Artificial intelligence (AI) can certainly make inventions. However, AI cannot be registered as inventor at the moment.

The DABUS case has caused a sensation in this context. These are two inventions with a great peculiarity: They were not made by a human being, but by a machine. The attempt of an individual to register the machine as inventor under the name DABUS failed.

"The machine identified the novelty of his own idea before a natural person did," the applicant stated.

But the EPO rejected the patent application anyway. The requirements that an inventor must be a natural person are not met. In its decision, the EPO refers to the legal framework of the European patent system as well as internationally applicable standards. Giving a name to the machine in order to register it as an inventor is far from sufficient.

However, AI is already an integral part of many innovative processes. The EPO's decision not to register a machine as an inventor does not end the debate about AI.

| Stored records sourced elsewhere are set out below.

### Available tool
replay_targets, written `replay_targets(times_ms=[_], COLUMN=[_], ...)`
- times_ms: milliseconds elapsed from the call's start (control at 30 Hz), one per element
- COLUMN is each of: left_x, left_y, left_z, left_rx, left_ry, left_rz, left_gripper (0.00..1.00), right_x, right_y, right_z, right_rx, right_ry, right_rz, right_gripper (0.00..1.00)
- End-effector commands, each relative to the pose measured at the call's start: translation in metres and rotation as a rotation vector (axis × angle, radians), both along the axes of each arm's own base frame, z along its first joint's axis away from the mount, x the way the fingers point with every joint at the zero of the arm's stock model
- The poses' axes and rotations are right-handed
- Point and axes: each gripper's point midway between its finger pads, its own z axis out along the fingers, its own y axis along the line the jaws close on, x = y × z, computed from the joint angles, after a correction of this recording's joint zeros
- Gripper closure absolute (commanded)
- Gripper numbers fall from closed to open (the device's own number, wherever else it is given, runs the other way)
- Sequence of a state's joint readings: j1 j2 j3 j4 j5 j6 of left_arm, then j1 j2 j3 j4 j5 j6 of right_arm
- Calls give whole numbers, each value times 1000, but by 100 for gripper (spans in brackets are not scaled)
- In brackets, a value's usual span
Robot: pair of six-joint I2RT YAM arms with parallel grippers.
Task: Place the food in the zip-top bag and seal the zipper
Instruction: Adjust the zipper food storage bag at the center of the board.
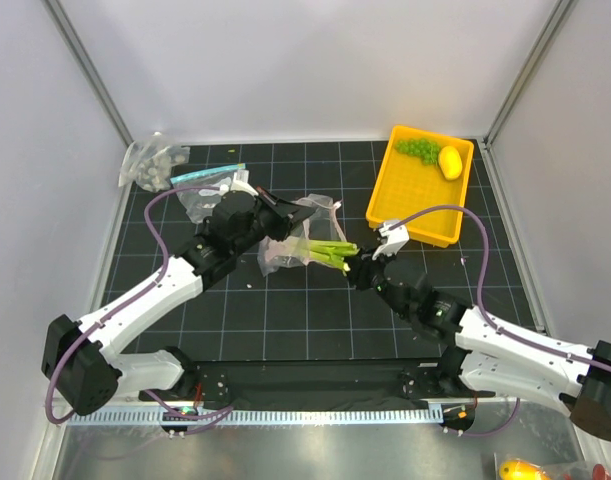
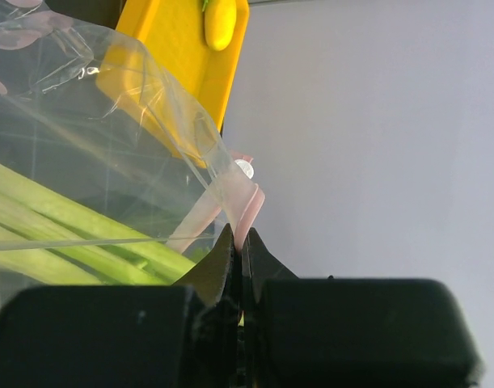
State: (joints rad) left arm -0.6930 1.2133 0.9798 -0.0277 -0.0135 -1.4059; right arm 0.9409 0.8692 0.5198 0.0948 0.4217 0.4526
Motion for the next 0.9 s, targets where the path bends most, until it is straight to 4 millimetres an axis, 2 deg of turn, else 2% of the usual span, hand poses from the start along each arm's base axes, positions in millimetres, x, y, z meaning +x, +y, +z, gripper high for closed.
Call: replay_targets(times_ms=[0,133,267,400,467,567,600,633,667,800,867], left_x=[-1,-4,-6,-8,-12,-21,-22,-24,-27,-37,-38], left_y=[2,-4,-10,-13,-15,-20,-22,-24,-26,-35,-34], left_z=[42,35,33,31,26,18,15,13,6,-3,-10], left_rx=[-64,-61,-55,-46,-41,-47,-53,-60,-68,-125,-119], left_ry=[-85,-68,-71,-71,-63,-31,-16,-7,13,57,64], left_rz=[-1,-38,-73,-100,-122,-174,-187,-197,-213,-272,-267], left_gripper=[99,100,100,100,100,99,99,100,100,100,100], right_x=[4,5,5,9,14,14,11,12,11,1,4], right_y=[9,15,25,27,18,-4,-16,-16,-17,-25,-26], right_z=[24,25,31,56,64,77,93,93,109,123,123], right_rx=[73,94,139,116,43,-178,-228,-262,-253,-300,-354], right_ry=[-20,0,13,24,50,159,175,195,184,219,239], right_rz=[15,37,85,73,28,-40,-64,-69,-68,-42,-53], right_gripper=[74,81,98,99,99,99,99,99,99,99,99])
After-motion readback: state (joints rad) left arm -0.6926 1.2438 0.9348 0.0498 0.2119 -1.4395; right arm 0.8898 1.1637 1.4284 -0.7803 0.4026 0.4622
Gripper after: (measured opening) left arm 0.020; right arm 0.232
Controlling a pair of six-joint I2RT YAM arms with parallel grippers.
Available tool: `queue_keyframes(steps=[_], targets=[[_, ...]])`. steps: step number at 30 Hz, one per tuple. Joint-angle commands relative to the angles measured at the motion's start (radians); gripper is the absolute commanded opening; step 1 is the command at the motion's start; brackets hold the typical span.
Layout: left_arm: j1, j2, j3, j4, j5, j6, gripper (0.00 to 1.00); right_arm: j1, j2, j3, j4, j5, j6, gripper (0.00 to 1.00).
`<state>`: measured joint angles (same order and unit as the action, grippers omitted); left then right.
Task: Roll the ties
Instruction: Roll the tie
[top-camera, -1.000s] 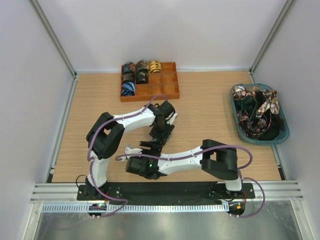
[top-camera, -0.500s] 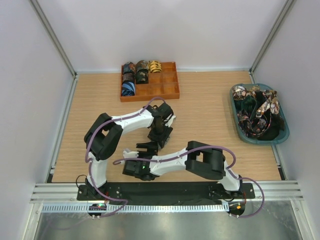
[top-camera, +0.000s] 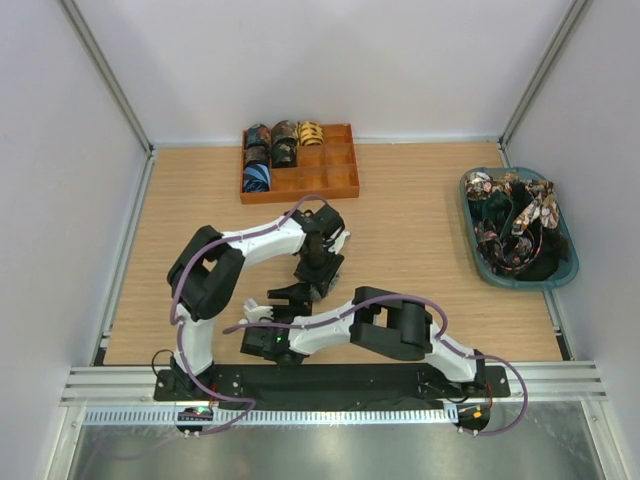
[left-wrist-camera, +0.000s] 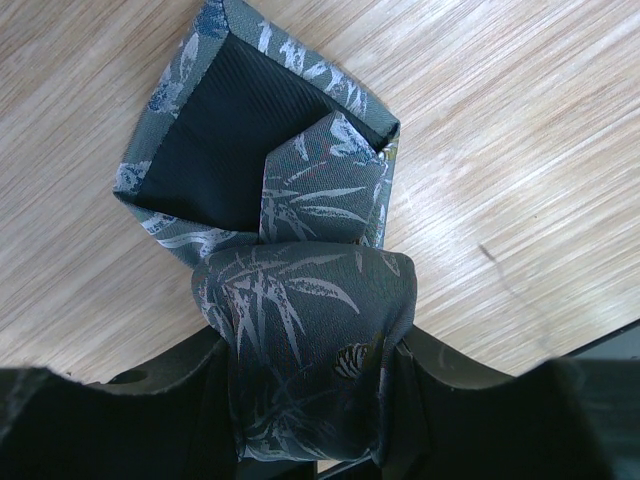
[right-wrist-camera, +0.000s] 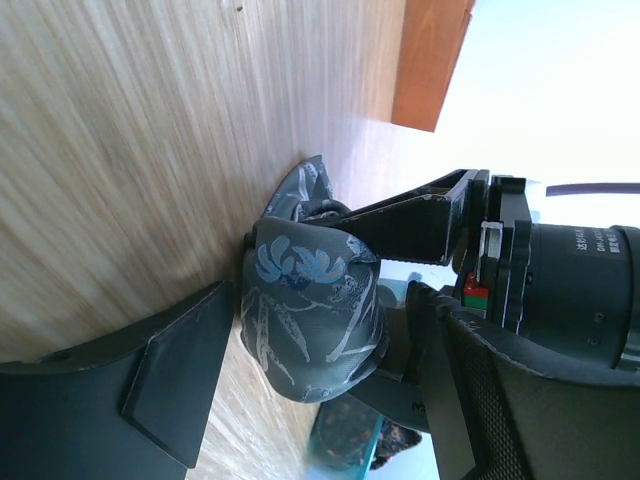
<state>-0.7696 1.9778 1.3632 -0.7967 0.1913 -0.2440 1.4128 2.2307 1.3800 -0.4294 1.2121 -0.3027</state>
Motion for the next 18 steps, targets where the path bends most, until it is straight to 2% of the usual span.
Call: queue_keyframes(steps=[1,7,11,18], targets=[[-0.02,0.066,-0.098,-0.156,0.039,-0.003,0.24,-0.041,0.05,0.028,-0.026,-0.022,0.04,0.8],[-0.019,0.049,-0.093,-0.177,0.051,-0.008,0.23,-0.043,0.099,0.059,-0.138,-0.06,0.134,0.75],[-0.02,0.059,-0.088,-0.19,0.056,-0.008,0.23,-0.041,0.142,0.085,-0.183,-0.068,0.155,0.63],[-0.02,0.041,-0.107,-0.213,0.045,-0.005,0.23,-0.054,0.179,0.117,-0.236,-0.051,0.198,0.63]])
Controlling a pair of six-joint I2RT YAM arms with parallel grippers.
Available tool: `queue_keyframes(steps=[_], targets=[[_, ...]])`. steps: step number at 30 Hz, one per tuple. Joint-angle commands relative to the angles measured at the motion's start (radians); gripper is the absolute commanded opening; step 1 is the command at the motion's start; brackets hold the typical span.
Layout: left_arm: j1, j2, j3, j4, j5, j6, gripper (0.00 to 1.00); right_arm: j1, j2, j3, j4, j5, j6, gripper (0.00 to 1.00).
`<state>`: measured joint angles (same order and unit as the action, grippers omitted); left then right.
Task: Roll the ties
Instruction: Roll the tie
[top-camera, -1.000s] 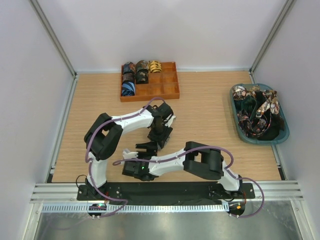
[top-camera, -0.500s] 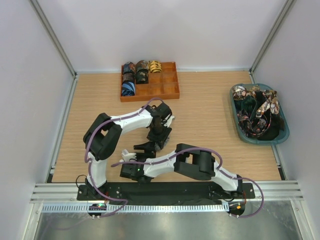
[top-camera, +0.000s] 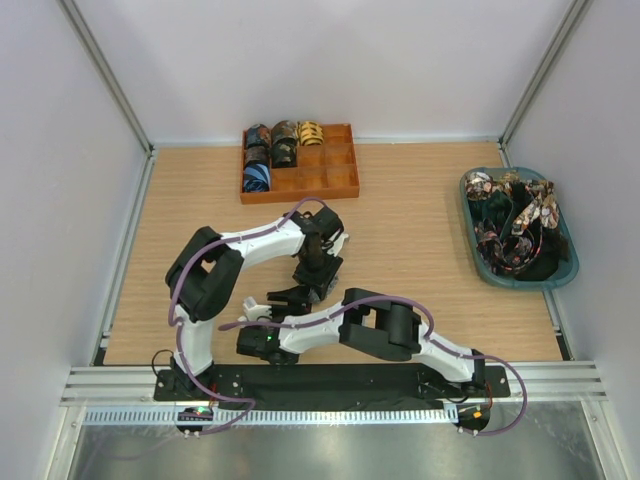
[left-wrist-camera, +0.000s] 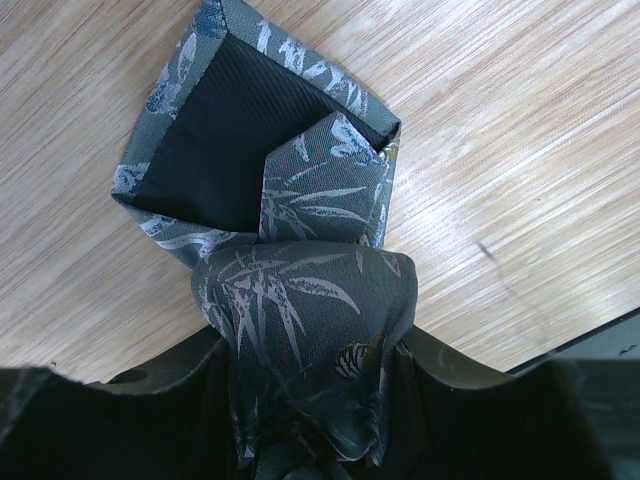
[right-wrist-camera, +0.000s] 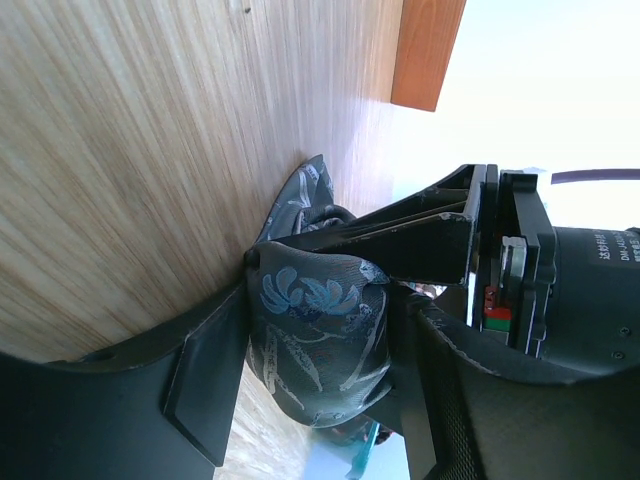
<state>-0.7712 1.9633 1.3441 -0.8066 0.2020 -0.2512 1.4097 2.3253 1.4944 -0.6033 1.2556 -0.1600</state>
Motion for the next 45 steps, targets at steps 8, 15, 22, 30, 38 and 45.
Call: queue_keyframes(steps=[8,15,22,30,38,45], targets=[[-0.017,0.045,-0.074,-0.23,0.013,0.007,0.22,-0.06,0.112,0.021,-0.145,-0.096,0.112,0.66],[-0.014,0.071,-0.062,-0.238,0.01,0.024,0.22,-0.06,0.105,-0.011,-0.159,-0.088,0.137,0.66],[-0.013,0.08,-0.04,-0.272,-0.013,0.032,0.21,-0.063,0.134,-0.031,-0.174,-0.051,0.128,0.66],[-0.008,0.069,-0.02,-0.31,-0.024,0.033,0.21,-0.081,0.152,-0.031,-0.202,-0.068,0.143,0.61],[-0.007,0.074,-0.006,-0.316,-0.006,0.046,0.21,-0.089,0.101,-0.08,-0.151,-0.068,0.116,0.63],[-0.005,0.071,-0.003,-0.341,-0.018,0.058,0.21,-0.135,0.115,-0.045,-0.171,-0.051,0.102,0.61]])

Inventions of artificial intelligence can certainly have an influence on the patent system:

  • AI inventions cannot be patented.
    If an invention is patented, licenses can be granted for its use.
    A patent can also increase the awareness of the invention by marketing it.
  • People pass off AI discoveries as their own inventions.
    A debate about scientific and truthful basic premises arises.
  • Our legal system would have to adapt.
    AI cannot yet defend interests, claims and rights as an independent legal entity.